**Exercise instructions**
Beneath this line are the data; copy exactly the part of them that opens with the line containing "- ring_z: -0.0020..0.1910" and closes with the line containing "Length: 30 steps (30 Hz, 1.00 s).", and only that part.

**Input data**
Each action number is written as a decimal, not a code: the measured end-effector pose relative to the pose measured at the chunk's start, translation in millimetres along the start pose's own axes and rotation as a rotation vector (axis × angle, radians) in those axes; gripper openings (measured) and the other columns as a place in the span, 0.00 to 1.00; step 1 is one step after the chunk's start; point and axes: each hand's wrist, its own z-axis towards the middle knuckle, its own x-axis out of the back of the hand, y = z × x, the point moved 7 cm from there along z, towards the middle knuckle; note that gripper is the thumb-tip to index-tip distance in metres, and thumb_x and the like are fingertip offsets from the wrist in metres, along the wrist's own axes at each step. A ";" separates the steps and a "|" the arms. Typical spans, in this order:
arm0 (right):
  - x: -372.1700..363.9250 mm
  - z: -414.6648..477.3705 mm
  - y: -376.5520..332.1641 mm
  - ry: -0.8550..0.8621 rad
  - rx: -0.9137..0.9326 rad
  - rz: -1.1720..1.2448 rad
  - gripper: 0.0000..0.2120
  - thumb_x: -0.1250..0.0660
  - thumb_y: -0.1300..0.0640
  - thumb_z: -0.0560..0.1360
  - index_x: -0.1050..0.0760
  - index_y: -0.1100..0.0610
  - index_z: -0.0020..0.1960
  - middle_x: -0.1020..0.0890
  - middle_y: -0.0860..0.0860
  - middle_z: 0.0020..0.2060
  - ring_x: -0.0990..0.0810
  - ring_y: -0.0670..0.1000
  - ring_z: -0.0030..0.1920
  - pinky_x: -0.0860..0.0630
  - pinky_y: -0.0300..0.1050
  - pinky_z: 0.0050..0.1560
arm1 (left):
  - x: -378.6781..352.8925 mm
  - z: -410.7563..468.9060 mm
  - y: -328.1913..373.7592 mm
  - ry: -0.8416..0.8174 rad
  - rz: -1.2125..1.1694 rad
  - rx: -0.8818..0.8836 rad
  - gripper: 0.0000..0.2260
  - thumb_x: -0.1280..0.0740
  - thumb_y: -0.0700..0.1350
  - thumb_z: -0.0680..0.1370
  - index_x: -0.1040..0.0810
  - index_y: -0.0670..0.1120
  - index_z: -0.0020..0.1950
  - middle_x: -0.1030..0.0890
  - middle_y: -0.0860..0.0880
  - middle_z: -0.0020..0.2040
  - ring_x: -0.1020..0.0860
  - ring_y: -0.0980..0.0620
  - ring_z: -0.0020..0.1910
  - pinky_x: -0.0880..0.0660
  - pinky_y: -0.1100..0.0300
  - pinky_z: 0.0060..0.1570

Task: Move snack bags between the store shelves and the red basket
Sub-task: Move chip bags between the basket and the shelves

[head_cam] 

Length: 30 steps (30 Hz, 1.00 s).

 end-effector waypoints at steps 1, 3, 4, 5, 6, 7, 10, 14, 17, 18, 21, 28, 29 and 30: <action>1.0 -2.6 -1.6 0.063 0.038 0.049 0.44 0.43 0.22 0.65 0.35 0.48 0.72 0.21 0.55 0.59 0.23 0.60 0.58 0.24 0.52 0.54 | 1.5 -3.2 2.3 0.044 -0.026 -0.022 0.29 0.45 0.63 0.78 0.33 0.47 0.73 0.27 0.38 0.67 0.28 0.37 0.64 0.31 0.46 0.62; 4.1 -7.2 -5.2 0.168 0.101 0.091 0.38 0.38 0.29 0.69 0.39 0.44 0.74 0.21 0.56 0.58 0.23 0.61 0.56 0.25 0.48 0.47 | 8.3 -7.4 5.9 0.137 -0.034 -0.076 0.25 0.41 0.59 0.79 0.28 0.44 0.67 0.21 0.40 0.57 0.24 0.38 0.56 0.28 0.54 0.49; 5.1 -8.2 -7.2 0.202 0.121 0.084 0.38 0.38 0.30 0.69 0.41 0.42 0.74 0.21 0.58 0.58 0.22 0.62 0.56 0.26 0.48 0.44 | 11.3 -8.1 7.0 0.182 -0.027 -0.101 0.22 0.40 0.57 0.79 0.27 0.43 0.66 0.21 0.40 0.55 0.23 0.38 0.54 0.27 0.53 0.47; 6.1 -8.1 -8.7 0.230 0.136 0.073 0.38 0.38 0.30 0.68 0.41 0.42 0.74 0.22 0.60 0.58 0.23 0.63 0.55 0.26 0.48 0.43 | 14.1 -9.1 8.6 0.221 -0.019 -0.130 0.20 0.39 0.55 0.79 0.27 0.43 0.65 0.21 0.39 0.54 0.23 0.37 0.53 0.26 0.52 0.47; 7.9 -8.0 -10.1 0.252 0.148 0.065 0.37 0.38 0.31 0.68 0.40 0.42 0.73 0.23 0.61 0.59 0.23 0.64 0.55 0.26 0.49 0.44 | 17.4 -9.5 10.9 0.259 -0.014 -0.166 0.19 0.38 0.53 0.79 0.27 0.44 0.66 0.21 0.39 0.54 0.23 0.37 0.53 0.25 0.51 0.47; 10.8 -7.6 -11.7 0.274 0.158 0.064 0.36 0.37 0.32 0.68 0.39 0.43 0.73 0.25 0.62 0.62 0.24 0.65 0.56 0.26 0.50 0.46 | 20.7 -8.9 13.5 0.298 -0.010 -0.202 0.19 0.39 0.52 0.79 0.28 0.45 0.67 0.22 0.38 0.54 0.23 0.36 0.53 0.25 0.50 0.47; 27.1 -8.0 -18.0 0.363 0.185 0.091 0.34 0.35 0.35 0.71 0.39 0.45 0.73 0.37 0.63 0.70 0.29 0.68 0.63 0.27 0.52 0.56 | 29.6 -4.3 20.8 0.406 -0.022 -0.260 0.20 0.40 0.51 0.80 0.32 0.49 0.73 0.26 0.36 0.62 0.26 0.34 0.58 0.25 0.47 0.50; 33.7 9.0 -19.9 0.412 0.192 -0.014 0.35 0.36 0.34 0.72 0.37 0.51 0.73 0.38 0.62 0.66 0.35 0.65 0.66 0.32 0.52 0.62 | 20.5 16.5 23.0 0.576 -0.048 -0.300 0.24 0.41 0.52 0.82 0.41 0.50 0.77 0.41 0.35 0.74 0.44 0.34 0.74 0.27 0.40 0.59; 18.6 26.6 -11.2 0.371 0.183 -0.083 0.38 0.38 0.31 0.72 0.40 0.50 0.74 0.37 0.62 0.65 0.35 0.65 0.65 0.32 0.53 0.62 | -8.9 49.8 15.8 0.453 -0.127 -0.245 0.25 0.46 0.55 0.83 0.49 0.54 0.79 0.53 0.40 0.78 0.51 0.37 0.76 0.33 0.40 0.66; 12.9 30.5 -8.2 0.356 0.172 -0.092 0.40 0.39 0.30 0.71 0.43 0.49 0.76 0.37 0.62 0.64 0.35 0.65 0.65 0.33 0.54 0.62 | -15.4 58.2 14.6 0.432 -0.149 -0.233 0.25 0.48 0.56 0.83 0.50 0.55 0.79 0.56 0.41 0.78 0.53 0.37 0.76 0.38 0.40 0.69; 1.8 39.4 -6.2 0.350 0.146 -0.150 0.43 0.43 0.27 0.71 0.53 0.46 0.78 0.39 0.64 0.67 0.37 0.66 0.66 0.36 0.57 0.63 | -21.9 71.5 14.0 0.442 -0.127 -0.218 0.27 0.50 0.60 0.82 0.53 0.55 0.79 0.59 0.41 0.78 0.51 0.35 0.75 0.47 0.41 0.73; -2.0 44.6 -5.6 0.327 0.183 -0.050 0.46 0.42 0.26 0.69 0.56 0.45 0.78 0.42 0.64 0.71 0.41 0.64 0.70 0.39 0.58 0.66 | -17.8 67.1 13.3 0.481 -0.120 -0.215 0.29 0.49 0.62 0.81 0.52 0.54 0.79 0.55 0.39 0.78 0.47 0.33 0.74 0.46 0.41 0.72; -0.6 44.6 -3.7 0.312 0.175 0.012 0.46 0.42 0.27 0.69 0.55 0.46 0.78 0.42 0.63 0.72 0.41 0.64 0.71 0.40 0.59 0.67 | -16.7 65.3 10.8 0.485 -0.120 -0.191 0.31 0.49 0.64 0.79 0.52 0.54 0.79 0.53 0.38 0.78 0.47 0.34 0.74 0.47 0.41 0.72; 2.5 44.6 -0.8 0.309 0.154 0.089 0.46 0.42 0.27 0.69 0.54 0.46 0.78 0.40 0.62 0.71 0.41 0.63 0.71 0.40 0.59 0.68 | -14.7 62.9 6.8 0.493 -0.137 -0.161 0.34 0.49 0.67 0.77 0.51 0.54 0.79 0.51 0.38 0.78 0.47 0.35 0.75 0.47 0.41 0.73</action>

**Solution**
  - ring_z: -0.0020..0.1910
  - pinky_x: -0.0880..0.0660
  - pinky_y: -0.1100..0.0300
  - pinky_z: 0.0060..0.1570

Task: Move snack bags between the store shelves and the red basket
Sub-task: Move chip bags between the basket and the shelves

[head_cam] 

Length: 30 steps (30 Hz, 1.00 s).

That is the complete output.